Après trois semaines d'exploration intense, je fais un peu de cocooning. Je l'ai mérité, j'pense bien.
J'ai quand même fait le test: de assis à mon ordi jusqu'à en dessous de la Tour Eiffel, genre pile-poil sous les 4 piliers, chrono: 9 minutes 27. Rock.
Mercredi midi, entre mes deux cours, rendez-vous avec Nadia pour aller luncher. On se décide sur un petit comptoir de quiches et sandwiches, vraiment très savoureuses. Après avoir mangé, assis sur le rebord d'une fontaine, on se déplace vers le Starbuck's près de l'Université pour jaser et consommer un bon café filtre (dans mon cas) et un cappucino décaf (pour Nad).
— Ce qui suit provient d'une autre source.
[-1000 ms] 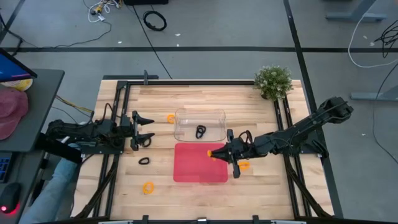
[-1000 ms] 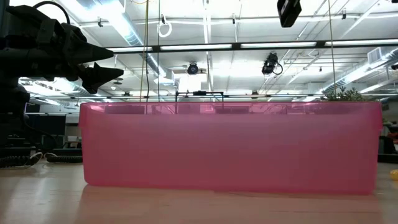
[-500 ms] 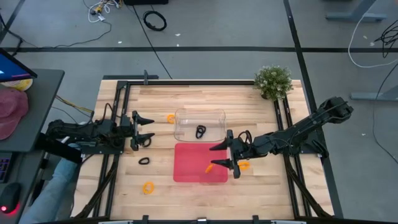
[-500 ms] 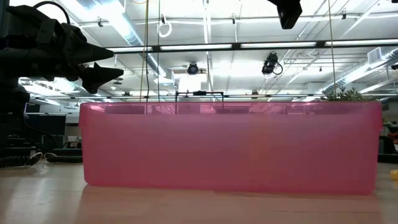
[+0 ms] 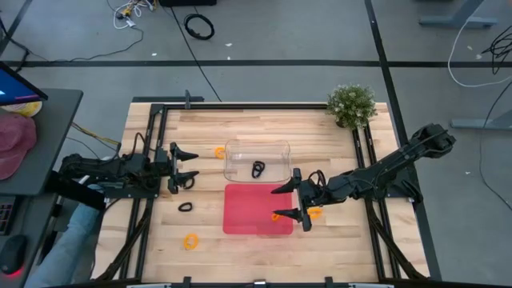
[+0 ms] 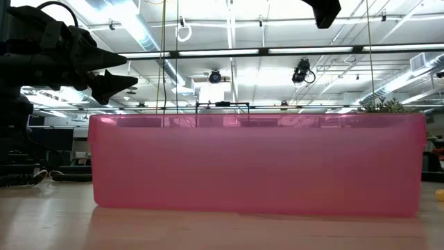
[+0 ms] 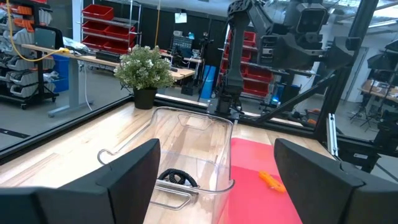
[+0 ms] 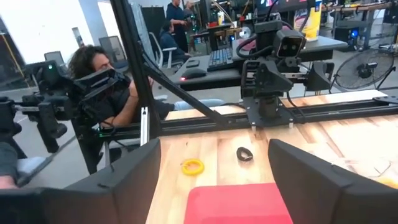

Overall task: Sort spring keychains
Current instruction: Put the yellow spring keychain into the red bin

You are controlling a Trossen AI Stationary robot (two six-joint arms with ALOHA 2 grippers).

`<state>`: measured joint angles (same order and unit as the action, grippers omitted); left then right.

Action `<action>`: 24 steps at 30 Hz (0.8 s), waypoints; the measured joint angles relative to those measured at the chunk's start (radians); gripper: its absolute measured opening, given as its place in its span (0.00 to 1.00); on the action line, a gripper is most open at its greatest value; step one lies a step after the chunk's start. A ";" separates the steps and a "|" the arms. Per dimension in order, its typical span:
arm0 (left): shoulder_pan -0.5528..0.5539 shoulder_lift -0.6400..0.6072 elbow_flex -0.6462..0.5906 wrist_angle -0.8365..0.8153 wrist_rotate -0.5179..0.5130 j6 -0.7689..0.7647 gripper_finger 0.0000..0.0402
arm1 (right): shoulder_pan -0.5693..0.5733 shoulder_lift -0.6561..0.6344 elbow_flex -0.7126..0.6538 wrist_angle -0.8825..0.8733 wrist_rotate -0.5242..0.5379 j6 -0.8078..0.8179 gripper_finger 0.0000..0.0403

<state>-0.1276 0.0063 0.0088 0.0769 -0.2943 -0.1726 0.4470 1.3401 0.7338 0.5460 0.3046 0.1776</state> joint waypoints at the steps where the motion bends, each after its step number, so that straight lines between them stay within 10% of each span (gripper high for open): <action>1: 0.000 0.000 0.000 0.000 0.000 0.000 0.80 | 0.004 -0.010 0.001 -0.017 0.000 -0.001 0.72; 24: 0.000 0.000 0.000 0.000 0.000 0.000 0.80 | 0.110 -0.119 0.001 -0.881 0.000 0.576 0.60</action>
<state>-0.1276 0.0063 0.0088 0.0772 -0.2943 -0.1726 0.5568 1.2213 0.7353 -0.3351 0.3041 0.7539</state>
La conversation est plaisante, la compagnie heureuse, et nous nous promettons de refaire ça mercredi prochain.
Le reste de la semaine est bien tranquille.
Vous vous rappelez de mon cours du mercredi matin, celui où le planning s'est trompé et a réservé la salle seulement pour 90 minutes alors que le cours en dure 120? Eh bien, paraît-il que c'est absolument impossible à régler, alors vers 11h15, on fait une pause-déménagement et on monte tous d'un étage pour finir le cours dans la salle de réunion des profs de l'UFR de littérature comparée. Cette salle est trop petite pour nous, il n'y a pas assez de chaises (il faut aller en voler dans les salles de classe avoisinantes, et elle est disposée en cercle, ce qui fait que le quart des étudiants est dos au prof alors que la moitié la voient en tournant la tête de côté. Ridicule.